Daniel Goleman’s seminal book Emotional Intelligence was a breakthrough in workplace dynamics. For the first time, we had to consider that intelligence alone is a poor metric for measuring or predicting career success. The thesis of the book is that an individual’s emotional intelligence quotient — their skill in innately human attributes like empathy and ability to navigate social complexities — is a better barometer of whether someone will flourish or fail at work.
In the past decade, much has been written emotional intelligence at the individual career level, but it’s been largely ignored in the enterprise sphere. While there’s been a cultural awakening around the importance of personal skills such as empathy, self-awareness and relationships; scant regard has been given to how an enterprise can develop the same qualities.
Why does this matter to enterprises and how they conduct themselves in 2018? In short: plenty.
Since its 19th century origins, B2B marketing has been seen as B2C’s more serious and logical older brother. The thinking is that with more riding on the outcome of business purchases, the tonality and content of business marketing should take on a more serious nature. With variables to consider like longer sales cycles, more and better-informed decision makers with larger budgets, there’s simply more at stake. This worldview has been evident in decades of B2B campaigns featuring watertight logical messaging, often supported by a series of feature-driven proof points.
But logic is just one important driver in a buyer’s journey to a big decision. What other factors are at work, and ultimately impacting the bottom line?
Goleman defines the four domains of emotional intelligence as self-awareness, social awareness, self-management and relationship management—none of which can be neatly measured or managed. In the history of campaigns that have missed the mark, it’s often not a lack of company smarts or intelligence, but an absence savvy and empathy that leads to the fizzle.
A body of recent research has suggested many marketers have been overlooking the vital role of the emotion in B2B marketing. It’s not that selling products and services using logic and reason is wrong, it’s that it often comes at the expense of building emotional connections with the audience. A recent Google study reveals that B2B decision makers are significantly more emotionally connected to their vendors and service providers than B2C consumers.

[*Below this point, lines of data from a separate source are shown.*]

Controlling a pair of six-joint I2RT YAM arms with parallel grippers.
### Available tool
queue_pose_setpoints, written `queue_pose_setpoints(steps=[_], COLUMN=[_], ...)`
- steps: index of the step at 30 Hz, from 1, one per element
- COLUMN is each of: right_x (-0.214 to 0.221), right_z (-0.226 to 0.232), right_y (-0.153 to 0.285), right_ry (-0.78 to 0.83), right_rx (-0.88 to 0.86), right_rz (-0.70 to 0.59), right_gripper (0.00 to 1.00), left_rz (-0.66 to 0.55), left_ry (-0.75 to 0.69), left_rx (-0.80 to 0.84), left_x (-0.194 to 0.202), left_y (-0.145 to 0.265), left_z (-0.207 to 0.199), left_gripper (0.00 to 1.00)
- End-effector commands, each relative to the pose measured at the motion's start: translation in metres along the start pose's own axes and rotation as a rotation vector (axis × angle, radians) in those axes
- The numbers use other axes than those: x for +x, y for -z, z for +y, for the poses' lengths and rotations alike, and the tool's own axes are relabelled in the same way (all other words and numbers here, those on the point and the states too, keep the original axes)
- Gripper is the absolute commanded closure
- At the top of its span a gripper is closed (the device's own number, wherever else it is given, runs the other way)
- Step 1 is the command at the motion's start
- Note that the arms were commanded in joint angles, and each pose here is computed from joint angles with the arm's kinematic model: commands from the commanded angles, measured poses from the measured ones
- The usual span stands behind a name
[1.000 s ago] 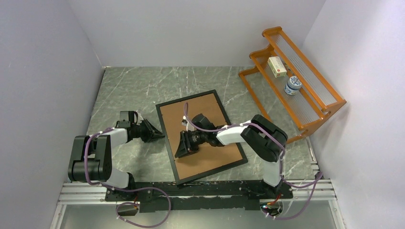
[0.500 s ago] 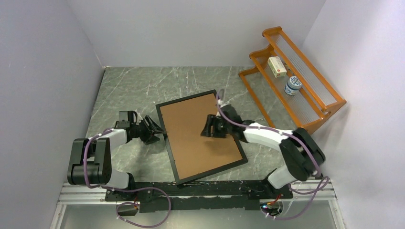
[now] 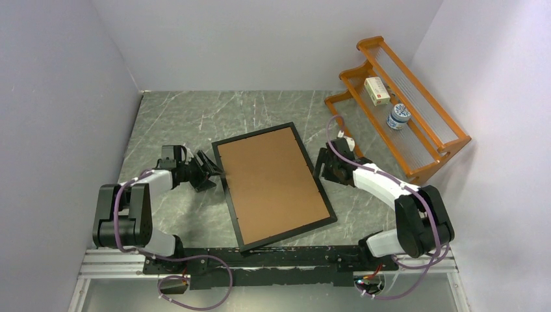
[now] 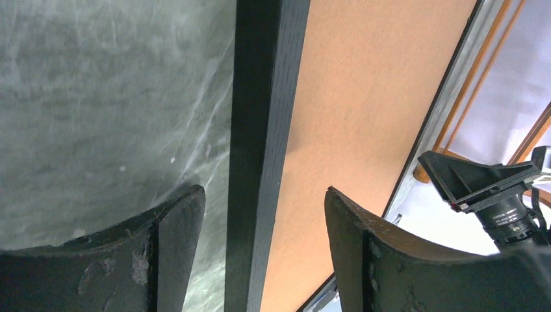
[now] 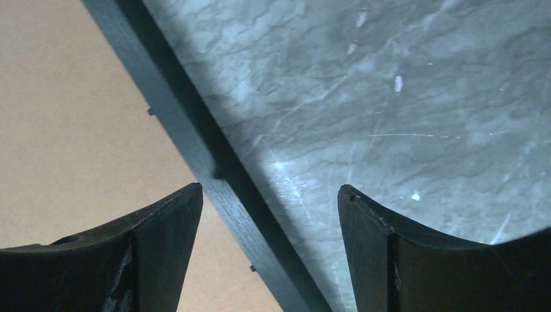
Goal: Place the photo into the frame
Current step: Adjust the photo frame at the center of the board.
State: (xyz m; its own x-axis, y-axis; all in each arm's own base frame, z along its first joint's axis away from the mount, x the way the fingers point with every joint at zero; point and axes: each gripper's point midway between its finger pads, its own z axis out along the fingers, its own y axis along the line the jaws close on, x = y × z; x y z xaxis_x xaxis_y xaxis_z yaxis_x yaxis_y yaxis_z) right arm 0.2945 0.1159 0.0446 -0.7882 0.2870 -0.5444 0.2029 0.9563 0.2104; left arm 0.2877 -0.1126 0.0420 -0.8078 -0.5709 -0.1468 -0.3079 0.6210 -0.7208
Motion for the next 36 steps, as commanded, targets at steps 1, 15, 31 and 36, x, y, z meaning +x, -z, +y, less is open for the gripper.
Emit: queue_pose_setpoints(steps=[1,15,31,36], right_x=[0.005,0.069,0.128,0.093], right_z=[-0.005,0.047,0.088,0.071], right_y=[0.001,0.025,0.051,0.059], right_ry=[0.016,-0.007,-0.052,0.003], right_rx=[-0.019,-0.435,-0.494,-0.361], right_rz=[0.031,0.279,0.336,0.117], right_gripper=[0.20,0.22,0.25,0.22], left_rz=[-0.006,0.024,0.053,-0.114], left_ry=[-0.004,-0.049,-0.118,-0.193], left_rx=[0.036,0.128,-0.026,-0.303], left_x=[-0.012,-0.040,-0.081,-0.117], left_y=[-0.008,-0.038,-0.109,-0.062], left_z=[-0.010,-0.055,-0.071,-0.055], left_gripper=[0.28,0.30,0.31,0.24])
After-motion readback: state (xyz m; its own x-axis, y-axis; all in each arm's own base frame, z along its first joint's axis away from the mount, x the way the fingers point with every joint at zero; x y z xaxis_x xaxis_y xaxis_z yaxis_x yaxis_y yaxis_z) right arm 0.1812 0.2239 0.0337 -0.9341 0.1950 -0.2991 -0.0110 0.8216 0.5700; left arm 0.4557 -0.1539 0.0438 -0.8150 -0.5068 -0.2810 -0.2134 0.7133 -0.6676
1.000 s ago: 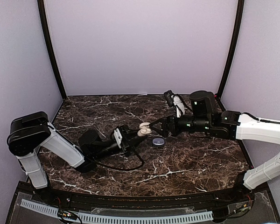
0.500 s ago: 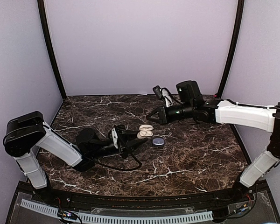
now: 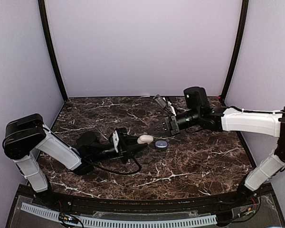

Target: Insert the wireless bluetooth earbuds into the charging case

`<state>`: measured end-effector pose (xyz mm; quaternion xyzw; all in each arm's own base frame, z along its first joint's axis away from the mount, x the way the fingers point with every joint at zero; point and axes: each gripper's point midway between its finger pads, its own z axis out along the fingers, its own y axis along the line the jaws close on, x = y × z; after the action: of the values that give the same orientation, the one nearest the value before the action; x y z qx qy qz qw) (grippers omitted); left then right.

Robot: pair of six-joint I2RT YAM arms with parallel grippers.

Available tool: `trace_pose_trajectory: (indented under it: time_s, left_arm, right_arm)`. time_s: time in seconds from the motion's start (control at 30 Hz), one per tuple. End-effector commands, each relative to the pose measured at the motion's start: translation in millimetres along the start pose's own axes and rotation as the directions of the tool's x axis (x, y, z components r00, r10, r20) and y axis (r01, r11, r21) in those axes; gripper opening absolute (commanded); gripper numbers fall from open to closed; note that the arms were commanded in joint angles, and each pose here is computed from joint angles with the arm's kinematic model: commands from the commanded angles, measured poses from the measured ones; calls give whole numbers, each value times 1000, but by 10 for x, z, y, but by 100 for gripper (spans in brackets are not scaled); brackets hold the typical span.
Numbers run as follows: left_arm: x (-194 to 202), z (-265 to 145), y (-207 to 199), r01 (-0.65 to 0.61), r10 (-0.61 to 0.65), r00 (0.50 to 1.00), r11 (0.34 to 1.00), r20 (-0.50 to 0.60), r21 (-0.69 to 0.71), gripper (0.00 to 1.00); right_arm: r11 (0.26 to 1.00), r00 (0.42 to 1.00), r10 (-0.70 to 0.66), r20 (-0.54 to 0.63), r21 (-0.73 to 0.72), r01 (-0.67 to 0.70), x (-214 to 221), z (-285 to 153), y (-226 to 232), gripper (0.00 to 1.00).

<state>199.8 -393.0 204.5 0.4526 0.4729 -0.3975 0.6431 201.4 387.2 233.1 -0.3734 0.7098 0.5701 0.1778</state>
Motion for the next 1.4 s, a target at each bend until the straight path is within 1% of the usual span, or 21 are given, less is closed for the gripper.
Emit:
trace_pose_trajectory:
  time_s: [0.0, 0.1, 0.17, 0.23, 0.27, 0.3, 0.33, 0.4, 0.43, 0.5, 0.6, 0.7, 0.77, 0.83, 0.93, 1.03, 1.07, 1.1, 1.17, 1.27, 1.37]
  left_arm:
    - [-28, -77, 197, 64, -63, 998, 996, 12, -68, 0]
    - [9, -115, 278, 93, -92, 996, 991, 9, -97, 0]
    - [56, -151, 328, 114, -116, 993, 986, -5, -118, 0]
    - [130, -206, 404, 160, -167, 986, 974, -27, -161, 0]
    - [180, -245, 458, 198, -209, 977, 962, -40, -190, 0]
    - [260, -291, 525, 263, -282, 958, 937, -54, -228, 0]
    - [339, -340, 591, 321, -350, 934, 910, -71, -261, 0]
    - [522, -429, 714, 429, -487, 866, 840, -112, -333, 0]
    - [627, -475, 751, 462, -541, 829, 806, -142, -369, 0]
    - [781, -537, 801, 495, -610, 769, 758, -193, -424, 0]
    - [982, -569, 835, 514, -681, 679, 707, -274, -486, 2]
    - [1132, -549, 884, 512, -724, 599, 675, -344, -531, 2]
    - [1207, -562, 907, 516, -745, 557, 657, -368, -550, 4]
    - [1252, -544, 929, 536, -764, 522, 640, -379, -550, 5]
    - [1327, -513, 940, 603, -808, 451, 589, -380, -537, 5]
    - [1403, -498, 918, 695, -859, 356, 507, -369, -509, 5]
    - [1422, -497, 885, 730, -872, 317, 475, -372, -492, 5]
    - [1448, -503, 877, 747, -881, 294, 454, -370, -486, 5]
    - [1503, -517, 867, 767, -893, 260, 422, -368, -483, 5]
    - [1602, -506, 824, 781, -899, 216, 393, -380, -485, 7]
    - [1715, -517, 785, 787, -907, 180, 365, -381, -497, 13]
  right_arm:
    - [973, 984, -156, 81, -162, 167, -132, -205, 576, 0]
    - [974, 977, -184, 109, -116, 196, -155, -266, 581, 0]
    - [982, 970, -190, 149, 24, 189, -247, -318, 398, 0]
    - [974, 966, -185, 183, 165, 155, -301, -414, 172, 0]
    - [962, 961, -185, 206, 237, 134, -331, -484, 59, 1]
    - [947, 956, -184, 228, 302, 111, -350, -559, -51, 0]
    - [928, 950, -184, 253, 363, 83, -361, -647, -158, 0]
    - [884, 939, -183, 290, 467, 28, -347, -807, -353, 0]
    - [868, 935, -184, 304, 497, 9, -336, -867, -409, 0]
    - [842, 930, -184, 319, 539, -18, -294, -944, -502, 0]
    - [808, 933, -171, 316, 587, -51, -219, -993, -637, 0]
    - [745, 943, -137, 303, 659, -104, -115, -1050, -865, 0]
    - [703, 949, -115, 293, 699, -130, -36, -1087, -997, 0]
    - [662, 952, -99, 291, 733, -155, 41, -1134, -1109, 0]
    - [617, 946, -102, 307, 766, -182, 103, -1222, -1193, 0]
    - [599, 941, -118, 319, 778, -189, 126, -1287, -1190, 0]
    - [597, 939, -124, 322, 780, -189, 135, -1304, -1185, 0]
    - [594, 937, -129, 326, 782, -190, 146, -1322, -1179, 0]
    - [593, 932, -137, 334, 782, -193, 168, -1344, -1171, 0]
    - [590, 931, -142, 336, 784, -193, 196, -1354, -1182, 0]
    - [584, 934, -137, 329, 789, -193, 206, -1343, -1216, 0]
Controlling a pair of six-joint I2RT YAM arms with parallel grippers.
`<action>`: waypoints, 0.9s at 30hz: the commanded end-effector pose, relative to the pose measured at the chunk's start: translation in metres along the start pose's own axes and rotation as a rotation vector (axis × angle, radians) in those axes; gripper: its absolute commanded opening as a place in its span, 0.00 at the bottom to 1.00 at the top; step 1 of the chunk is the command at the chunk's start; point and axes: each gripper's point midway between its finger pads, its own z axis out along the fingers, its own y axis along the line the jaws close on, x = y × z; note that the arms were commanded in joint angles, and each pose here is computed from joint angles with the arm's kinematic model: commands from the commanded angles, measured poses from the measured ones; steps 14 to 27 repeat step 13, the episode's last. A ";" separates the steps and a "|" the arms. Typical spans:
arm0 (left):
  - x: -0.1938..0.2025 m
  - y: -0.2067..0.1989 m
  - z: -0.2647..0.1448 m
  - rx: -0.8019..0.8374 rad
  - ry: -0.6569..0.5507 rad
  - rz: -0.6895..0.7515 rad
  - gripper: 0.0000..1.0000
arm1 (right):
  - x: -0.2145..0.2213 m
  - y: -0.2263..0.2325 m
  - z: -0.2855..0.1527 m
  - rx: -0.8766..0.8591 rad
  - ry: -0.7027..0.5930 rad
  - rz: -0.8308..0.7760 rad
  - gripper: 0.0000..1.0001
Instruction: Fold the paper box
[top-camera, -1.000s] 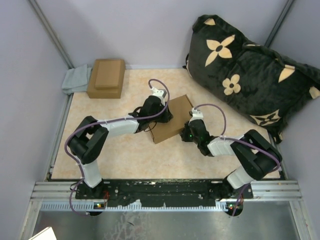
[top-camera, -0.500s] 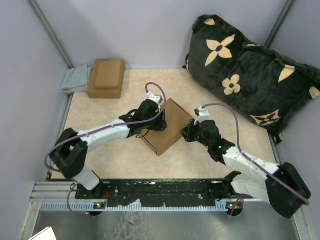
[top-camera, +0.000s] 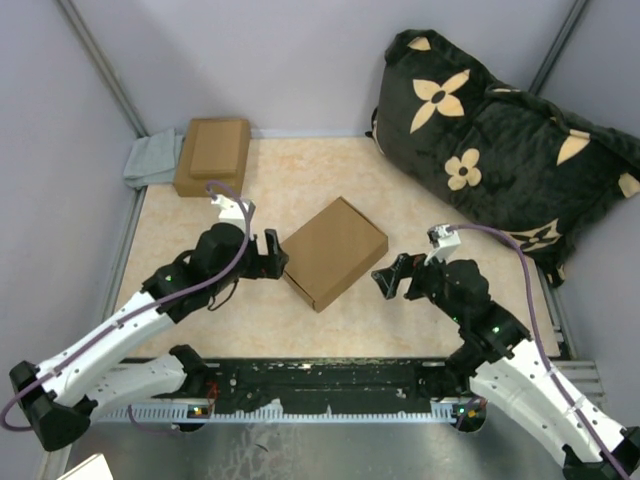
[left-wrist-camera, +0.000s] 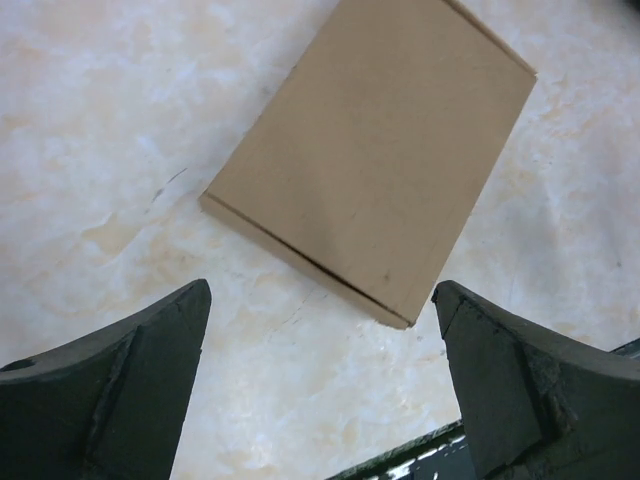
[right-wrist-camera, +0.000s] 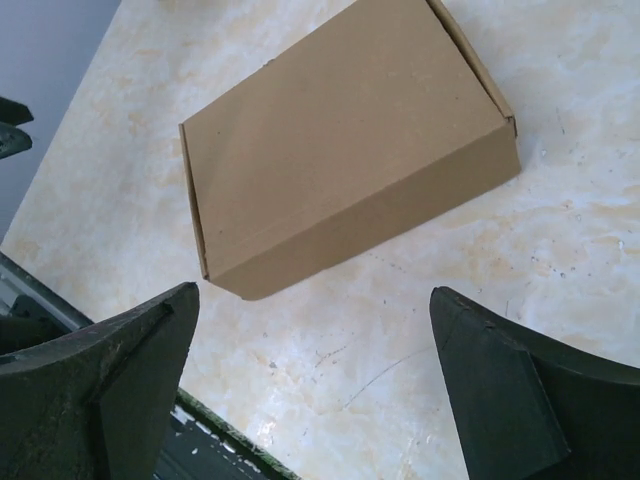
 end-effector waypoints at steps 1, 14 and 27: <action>0.022 0.033 -0.022 -0.116 0.072 0.046 1.00 | -0.013 0.002 -0.018 0.030 -0.008 0.024 0.99; 0.031 0.054 -0.029 -0.194 0.075 0.051 1.00 | -0.026 0.016 -0.026 0.006 0.044 -0.026 0.99; 0.031 0.054 -0.029 -0.194 0.075 0.051 1.00 | -0.026 0.016 -0.026 0.006 0.044 -0.026 0.99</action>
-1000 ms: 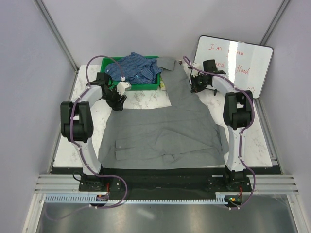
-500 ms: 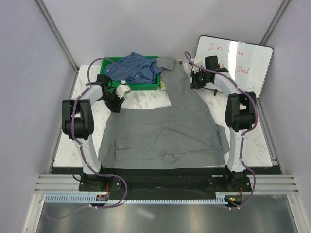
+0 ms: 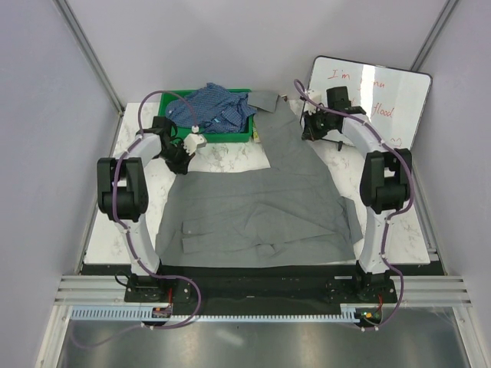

Harvard Business School Professor Gerald Zaltman estimates that 95% of our purchase decisions are made subconsciously. Essentially, purchase decisions are the by-product of a range of emotional, nebulous, non-conscious factors, yet we treat them like rational, concrete, logical choices. An objective observer might say the majority of B2B marketers have been doing it wrong.
In the information age, brands succeeded (or failed), based on the value of their own intellectual property—a brand’s products or services were manifestations of the brand’s intelligence. In the emerging age of automation, the World Economic Forum predicts that the jobs of the future will require uniquely human emotional intelligence to complement the inexorable tide of robots.
As the wave of automation continues to shape and influence our workplace, enterprise marketers would do well to remember, that in a world turned digital, an enterprise’s emotional intelligence—or its ability to be more human—is the most valuable asset it has.